* [TASK TO COMPLETE]: Scan the material below for lines with the string "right". State how many there are and nothing else.

* [SUPPLIED MATERIAL]:

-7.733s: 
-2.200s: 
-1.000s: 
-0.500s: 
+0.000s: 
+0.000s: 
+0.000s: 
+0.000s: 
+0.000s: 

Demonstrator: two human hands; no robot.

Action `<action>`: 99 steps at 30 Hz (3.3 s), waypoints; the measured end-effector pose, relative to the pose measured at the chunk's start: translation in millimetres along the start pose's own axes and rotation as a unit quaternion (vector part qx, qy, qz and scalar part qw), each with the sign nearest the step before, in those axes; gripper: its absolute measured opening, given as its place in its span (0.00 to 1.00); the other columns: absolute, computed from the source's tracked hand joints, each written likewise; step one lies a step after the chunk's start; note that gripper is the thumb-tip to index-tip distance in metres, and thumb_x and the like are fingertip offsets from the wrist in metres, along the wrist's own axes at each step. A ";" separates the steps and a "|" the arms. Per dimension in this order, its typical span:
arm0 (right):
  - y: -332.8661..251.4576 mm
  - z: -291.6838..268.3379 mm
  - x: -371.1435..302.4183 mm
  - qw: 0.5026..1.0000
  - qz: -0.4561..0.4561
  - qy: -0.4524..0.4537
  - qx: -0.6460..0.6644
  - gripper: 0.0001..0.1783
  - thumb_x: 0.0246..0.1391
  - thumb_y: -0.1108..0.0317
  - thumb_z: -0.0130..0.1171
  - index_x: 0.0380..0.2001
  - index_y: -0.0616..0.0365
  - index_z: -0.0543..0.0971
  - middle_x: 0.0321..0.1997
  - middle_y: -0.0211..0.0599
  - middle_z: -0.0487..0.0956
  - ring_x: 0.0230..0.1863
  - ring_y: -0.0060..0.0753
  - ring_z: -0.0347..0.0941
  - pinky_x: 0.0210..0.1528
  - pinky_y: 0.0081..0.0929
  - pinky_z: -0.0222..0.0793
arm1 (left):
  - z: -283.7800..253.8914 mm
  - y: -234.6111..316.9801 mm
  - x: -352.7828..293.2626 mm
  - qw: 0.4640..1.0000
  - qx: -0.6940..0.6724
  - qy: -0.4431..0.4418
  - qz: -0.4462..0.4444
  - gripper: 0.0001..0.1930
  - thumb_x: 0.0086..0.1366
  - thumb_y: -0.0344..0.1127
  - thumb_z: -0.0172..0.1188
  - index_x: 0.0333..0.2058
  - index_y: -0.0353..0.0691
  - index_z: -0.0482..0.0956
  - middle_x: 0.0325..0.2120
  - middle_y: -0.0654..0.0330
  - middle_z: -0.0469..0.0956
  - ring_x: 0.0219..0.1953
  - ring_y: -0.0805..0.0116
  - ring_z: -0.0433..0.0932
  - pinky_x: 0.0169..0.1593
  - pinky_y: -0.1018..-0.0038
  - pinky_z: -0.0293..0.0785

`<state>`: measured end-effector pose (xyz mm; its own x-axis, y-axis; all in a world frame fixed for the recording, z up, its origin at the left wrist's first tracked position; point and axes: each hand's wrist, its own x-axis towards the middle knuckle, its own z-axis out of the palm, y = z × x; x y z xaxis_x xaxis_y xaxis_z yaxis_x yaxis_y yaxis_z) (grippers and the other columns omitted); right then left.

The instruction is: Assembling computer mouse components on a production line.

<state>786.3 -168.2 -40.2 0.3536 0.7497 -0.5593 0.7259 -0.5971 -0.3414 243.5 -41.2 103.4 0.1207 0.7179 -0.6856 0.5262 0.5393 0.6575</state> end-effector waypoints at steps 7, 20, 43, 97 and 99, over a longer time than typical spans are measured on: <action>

* [WRITTEN RESPONSE]: 2